═════ RECORDS FOR PROCESSING ═════

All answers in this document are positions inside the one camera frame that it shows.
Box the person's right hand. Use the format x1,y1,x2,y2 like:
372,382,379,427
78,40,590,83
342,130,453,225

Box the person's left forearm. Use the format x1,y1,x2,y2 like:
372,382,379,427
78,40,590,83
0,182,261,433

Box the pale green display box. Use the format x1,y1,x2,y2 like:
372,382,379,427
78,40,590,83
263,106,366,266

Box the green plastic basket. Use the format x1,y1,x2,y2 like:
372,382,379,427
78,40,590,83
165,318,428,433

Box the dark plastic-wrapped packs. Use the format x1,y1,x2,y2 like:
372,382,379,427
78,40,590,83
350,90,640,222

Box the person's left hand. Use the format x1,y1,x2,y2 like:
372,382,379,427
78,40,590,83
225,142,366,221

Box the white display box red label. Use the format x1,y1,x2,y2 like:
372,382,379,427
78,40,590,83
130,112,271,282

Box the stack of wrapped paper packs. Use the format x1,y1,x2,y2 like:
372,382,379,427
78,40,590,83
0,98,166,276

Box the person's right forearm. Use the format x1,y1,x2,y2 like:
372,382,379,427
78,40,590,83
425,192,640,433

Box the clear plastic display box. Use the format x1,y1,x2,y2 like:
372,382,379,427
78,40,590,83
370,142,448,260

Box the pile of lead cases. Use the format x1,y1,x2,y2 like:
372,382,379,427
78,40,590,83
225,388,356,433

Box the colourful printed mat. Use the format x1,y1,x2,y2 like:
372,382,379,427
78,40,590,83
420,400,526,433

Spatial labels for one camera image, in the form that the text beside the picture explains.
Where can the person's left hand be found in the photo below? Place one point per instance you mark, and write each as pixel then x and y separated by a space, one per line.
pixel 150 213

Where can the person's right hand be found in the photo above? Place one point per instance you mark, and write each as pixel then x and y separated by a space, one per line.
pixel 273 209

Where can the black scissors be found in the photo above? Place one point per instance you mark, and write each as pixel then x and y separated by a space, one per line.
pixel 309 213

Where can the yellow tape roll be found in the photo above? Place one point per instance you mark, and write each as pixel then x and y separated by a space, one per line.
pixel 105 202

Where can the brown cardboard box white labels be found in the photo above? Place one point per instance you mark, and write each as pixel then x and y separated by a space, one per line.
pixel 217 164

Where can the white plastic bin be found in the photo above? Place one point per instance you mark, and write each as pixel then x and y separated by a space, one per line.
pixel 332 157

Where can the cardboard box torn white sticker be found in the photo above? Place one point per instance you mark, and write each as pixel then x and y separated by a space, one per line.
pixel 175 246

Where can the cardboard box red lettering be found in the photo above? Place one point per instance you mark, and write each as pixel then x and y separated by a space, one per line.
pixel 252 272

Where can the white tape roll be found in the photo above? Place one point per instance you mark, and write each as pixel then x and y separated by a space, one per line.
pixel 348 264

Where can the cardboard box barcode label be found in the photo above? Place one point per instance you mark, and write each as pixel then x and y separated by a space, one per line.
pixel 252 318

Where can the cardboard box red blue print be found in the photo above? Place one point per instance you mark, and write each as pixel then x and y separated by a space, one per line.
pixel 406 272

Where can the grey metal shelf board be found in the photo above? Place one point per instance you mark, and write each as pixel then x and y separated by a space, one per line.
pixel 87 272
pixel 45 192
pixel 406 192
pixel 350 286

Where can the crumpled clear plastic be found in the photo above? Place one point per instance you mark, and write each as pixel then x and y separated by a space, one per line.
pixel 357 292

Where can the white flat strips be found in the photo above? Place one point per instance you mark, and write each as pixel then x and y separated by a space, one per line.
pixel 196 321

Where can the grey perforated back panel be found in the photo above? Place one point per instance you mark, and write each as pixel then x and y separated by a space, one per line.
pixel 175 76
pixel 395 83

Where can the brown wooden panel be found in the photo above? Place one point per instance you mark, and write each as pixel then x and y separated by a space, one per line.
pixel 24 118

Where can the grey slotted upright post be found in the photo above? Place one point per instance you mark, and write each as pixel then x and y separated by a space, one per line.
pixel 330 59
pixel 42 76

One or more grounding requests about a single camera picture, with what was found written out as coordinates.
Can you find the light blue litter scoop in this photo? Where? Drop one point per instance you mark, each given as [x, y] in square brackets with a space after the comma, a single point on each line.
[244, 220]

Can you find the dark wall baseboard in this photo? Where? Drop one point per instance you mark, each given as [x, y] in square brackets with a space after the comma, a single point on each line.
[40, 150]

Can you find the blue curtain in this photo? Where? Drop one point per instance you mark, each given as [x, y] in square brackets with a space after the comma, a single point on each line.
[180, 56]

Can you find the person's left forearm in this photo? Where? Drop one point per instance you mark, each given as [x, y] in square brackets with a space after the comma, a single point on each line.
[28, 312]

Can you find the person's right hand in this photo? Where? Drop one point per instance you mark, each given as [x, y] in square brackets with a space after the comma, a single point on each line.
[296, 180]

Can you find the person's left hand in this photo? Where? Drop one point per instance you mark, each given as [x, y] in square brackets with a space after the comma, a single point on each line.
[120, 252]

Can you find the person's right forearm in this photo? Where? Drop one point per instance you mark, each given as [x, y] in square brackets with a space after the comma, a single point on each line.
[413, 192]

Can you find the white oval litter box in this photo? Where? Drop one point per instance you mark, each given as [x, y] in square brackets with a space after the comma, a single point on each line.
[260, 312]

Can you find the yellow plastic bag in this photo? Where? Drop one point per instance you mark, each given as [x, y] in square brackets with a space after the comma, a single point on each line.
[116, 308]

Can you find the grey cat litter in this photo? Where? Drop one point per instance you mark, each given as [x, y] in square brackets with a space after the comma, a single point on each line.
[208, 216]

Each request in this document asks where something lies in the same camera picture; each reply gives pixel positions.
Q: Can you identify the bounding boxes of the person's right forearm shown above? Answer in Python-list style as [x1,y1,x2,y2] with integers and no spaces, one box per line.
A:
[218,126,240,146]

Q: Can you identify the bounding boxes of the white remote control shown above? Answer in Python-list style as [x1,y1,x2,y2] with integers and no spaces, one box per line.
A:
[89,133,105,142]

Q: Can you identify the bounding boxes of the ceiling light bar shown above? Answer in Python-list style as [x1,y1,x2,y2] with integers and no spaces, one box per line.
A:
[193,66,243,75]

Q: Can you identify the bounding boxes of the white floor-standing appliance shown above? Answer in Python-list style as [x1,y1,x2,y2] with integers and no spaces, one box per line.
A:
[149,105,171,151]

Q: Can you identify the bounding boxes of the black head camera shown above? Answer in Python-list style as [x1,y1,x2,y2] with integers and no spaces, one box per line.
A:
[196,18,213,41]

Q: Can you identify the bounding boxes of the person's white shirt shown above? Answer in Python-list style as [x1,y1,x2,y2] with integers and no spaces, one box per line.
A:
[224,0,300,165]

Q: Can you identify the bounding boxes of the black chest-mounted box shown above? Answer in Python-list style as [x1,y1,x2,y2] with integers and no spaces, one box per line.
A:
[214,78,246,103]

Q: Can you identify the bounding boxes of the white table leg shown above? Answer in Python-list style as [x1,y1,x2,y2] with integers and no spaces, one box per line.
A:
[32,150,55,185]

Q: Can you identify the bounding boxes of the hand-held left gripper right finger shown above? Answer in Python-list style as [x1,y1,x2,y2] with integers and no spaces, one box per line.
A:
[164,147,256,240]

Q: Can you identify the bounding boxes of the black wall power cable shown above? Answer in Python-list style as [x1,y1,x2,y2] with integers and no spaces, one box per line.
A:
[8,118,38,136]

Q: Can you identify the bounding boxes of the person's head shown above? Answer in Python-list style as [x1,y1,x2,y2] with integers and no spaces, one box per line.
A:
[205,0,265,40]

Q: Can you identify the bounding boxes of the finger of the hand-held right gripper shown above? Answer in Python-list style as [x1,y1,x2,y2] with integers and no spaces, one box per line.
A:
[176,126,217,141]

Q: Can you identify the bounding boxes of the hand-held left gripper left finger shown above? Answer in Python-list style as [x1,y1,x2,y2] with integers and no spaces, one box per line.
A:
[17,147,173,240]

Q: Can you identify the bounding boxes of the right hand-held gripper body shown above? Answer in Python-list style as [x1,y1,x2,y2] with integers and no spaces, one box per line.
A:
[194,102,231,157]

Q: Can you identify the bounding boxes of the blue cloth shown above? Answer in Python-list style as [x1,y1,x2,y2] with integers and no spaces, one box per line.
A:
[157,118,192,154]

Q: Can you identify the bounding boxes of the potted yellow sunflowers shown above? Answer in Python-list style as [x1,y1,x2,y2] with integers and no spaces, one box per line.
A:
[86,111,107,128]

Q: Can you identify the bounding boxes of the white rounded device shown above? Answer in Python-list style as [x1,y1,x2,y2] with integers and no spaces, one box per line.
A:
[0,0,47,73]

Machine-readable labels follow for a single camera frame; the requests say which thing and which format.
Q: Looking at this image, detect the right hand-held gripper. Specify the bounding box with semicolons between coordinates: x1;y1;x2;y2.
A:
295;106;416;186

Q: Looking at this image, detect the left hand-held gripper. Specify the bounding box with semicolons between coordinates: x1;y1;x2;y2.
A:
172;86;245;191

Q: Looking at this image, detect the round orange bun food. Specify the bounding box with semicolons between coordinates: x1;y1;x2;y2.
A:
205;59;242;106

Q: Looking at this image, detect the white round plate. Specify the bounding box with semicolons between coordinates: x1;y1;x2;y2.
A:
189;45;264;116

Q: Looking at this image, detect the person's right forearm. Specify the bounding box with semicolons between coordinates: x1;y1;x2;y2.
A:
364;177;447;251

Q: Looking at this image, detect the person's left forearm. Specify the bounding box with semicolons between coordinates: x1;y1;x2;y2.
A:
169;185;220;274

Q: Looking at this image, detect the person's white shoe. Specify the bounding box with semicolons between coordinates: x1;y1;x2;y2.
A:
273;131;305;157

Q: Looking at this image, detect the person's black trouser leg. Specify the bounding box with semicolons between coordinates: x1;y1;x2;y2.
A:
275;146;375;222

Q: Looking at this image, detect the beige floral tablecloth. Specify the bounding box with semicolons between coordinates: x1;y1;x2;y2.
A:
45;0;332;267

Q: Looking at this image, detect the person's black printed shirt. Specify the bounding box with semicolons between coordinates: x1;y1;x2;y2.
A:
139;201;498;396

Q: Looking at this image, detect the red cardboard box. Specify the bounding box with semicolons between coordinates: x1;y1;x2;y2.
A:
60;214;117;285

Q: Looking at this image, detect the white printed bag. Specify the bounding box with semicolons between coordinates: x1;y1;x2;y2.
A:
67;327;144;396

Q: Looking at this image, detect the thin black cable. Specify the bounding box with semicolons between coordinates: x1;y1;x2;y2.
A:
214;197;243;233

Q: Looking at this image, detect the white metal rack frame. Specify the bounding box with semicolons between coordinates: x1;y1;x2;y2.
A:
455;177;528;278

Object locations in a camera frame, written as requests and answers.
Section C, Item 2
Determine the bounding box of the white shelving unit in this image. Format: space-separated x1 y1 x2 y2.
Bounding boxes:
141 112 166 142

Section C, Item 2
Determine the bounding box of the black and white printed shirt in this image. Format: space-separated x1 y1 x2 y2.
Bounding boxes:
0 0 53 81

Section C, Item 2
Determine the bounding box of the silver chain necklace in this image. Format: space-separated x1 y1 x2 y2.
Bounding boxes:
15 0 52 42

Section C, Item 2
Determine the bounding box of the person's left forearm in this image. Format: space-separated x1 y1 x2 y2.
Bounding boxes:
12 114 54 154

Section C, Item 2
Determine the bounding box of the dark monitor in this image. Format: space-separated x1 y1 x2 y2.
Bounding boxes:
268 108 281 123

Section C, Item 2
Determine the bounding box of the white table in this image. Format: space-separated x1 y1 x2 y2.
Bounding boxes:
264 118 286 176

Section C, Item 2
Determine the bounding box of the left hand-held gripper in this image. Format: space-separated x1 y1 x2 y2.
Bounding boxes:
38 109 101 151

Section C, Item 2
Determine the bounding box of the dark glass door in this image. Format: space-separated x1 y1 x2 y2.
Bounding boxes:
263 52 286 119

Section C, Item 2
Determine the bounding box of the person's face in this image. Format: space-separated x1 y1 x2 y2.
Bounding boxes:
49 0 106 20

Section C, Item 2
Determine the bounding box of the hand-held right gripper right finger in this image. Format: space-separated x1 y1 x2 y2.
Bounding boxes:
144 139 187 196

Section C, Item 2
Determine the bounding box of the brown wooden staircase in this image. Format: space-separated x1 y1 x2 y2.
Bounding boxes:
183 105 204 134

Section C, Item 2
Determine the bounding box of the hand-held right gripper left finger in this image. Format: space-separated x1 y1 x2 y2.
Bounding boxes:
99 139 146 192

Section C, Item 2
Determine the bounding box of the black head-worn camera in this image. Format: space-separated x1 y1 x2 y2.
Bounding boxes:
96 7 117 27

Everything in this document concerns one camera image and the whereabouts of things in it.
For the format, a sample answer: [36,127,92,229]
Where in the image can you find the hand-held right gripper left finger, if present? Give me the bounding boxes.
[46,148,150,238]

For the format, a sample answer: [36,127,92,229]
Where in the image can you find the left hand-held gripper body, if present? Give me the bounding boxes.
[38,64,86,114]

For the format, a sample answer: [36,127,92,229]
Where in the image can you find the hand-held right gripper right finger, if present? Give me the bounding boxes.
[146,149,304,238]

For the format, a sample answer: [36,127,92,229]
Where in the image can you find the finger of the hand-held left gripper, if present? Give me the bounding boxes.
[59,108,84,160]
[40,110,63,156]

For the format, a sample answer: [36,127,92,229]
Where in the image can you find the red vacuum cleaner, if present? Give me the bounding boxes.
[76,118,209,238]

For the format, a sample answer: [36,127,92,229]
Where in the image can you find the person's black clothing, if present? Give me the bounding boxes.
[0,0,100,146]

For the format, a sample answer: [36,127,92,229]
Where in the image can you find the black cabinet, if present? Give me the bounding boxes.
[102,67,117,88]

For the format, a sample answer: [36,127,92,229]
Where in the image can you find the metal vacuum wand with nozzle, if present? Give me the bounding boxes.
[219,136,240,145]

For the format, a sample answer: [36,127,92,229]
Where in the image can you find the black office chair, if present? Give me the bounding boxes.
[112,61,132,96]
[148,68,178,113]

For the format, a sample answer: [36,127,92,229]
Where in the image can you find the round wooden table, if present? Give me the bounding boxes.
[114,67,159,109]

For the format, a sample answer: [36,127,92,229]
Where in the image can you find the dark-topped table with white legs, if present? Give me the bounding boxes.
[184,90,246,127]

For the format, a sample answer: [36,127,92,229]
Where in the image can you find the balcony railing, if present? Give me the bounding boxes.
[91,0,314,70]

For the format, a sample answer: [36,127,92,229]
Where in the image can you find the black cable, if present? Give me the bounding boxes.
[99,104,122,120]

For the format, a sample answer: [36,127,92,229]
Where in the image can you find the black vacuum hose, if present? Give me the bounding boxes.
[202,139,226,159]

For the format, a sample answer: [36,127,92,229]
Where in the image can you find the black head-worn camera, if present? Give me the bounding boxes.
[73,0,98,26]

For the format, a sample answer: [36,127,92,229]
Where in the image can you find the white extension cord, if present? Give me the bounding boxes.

═════

Collect the lines of the data that carry the word "picture".

Spatial labels for one camera image, in the form that the text beside the picture explains.
One or more grounding requests about a single camera picture, with what was found written out as coordinates.
Each request in this document asks where something lies in the same camera picture; each reply gives pixel positions.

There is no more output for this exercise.